Located to Miami’s southwest in Miami-Dade County, Coral Cables, or The Gables, is famous for being one of the world’s first-ever planned communities and the inspiration for later gated communities and homeowners’ associations. Developed during the 1920s by George Edward Merrick, Coral Gables was intended to be compact area, done in the Mediterranean Revival Style of architecture. Its original commercial district had a width of a mere four blocks and a length of two miles. No business in The Gables was over a two-block walk from any other business. In the past, the city had an electric trolley, and today it has a free circulator trolley, running down Ponce de Leon Boulevard.
Tourists come from all over to sample from the city’s 140 restaurants, such as Randazzo’s Little Italy, Spris, La Dorada, Tarpon Ben, Le Provencal, Fleming’s Prime Steakhouse, and Don Chile Mexican Restaurant, as well as to see local landmarks such as the Venetian Pool, the Biltmore Hotel, a national historic landmark that served as World War II hospital and VA hospital and was once the tallest building in the state, with one of the largest swimming pools on the planet, the Douglas Entrance, the Coral Way scenic drive, Miracle Mile, DeSoto Fountain, named for Hernando de Soto, the Spanish explorer, Fairchild Tropical Botanic Garden, John C. Gifford Arboretum, Jerry Herman Ring Theatre (the University of Miami’s student theatre, named for its famous alumnus, Jerry Herman, most famous for composing the score to the classic Broadway musical, Hello, Dolly), Lowe Art Museum, and the Montgomery Botanical Center.

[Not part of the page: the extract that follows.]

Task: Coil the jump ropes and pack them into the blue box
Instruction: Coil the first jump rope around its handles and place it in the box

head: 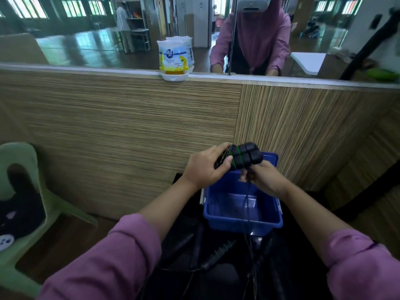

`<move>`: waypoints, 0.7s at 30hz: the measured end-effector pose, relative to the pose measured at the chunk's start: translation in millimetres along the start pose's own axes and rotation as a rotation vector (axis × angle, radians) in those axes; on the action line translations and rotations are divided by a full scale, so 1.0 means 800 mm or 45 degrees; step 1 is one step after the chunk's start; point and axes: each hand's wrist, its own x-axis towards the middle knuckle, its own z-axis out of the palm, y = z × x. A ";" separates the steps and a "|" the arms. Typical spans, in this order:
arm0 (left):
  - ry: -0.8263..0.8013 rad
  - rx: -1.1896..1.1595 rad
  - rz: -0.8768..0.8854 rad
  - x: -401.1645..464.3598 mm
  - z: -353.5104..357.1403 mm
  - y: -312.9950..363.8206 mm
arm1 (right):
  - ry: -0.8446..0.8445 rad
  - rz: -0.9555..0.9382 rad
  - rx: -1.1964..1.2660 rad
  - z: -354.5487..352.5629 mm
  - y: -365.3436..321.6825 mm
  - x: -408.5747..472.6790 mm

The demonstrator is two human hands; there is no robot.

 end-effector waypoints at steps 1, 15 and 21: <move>0.031 -0.006 -0.057 0.002 -0.002 0.002 | 0.015 0.028 0.030 0.008 0.004 -0.002; 0.205 0.284 -0.709 0.041 -0.001 -0.044 | -0.074 0.090 -0.101 0.079 0.024 -0.032; 0.068 0.459 -0.818 0.035 0.010 -0.068 | -0.216 0.090 -0.863 0.079 0.002 -0.043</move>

People can also take in shows at The Actors’ Playhouse, GableStage at the Biltmore Hotel, Miracle Theatre, the New Theatre, Miami Children’s Theatre, and the aforementioned Jerry Herman Ring Theatre. The Steinway Piano Gallery has occasional concerts, as well, as does the Maurice Guzman Concert Hall. Museums in the area popular with tourists include Casa Bacardi, which celebrates Cuban history and culture and is located at the Institute of Cuban and Cuban-American Studies at the University of Miami, Coral Gables Merrick House and Gardens, Coral Gables Museum, and PIAG – Museum & Gallery.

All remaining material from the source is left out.